• _What is required_: Count the lines below that contain the word "frame". Give only the number.

[Stored data]
*** Block opens ***

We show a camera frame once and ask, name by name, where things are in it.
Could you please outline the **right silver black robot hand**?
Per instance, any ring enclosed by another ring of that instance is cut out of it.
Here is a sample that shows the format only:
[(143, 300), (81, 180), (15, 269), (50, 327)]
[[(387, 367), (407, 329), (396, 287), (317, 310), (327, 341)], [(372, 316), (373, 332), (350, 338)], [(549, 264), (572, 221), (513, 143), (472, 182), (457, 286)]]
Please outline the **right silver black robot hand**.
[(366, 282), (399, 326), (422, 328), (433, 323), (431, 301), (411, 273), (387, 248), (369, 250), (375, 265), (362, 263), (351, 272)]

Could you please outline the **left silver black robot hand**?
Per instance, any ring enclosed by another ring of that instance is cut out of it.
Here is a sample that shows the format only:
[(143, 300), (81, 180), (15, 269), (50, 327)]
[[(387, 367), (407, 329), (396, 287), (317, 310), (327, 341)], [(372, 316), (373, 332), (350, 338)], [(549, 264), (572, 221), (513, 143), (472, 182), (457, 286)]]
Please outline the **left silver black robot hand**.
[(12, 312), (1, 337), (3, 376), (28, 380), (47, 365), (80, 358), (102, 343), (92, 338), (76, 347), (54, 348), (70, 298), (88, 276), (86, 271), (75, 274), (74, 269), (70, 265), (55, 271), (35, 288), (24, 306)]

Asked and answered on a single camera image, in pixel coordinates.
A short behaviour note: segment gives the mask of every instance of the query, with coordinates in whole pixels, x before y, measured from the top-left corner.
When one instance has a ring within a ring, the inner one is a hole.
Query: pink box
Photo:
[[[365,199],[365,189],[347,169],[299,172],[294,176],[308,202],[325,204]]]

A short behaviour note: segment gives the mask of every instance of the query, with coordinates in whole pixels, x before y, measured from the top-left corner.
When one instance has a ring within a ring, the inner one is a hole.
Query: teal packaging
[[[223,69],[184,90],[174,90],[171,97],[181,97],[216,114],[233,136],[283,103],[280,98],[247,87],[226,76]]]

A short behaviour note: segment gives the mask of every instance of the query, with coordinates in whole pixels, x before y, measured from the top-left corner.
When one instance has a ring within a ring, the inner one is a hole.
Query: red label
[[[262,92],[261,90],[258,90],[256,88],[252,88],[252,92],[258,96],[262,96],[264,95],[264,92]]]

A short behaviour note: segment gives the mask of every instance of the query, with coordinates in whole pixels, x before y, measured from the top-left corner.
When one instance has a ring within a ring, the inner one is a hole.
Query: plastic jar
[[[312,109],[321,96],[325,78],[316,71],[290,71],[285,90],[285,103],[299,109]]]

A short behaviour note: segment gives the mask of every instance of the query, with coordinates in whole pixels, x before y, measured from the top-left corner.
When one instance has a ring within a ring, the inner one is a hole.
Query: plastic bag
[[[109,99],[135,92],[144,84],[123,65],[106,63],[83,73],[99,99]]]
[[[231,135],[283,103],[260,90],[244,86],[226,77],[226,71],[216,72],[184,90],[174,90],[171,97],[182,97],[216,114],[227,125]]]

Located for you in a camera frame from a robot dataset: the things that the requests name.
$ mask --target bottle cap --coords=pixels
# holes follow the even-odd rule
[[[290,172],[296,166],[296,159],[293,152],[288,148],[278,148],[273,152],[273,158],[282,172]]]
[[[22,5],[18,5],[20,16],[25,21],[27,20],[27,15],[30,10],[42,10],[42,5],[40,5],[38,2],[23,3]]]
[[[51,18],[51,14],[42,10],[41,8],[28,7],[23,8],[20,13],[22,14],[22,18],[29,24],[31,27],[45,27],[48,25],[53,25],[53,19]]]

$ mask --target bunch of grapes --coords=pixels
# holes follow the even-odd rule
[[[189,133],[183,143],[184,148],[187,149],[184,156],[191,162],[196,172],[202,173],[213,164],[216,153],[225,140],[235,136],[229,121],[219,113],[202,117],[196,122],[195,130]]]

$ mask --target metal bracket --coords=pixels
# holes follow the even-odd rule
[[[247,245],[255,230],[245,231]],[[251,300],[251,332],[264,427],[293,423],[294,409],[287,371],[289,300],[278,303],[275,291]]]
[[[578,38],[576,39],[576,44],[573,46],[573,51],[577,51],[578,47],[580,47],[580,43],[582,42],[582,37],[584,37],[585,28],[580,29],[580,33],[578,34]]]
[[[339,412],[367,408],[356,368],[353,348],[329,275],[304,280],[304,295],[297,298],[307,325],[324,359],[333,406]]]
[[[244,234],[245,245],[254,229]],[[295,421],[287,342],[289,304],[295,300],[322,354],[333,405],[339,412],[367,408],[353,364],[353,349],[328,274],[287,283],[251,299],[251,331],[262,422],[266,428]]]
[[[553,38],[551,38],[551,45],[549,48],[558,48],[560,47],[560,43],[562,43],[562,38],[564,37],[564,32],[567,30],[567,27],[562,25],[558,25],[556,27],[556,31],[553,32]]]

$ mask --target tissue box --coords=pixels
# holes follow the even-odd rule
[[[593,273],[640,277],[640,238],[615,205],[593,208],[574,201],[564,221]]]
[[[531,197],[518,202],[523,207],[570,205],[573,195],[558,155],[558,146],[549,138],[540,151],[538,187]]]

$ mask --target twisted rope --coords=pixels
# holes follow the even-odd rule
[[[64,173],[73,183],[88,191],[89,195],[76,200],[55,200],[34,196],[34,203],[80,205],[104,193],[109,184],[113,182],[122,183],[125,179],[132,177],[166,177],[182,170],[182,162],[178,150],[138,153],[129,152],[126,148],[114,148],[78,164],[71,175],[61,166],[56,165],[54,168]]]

*** Block closes ***

• _Response for this exercise_: 2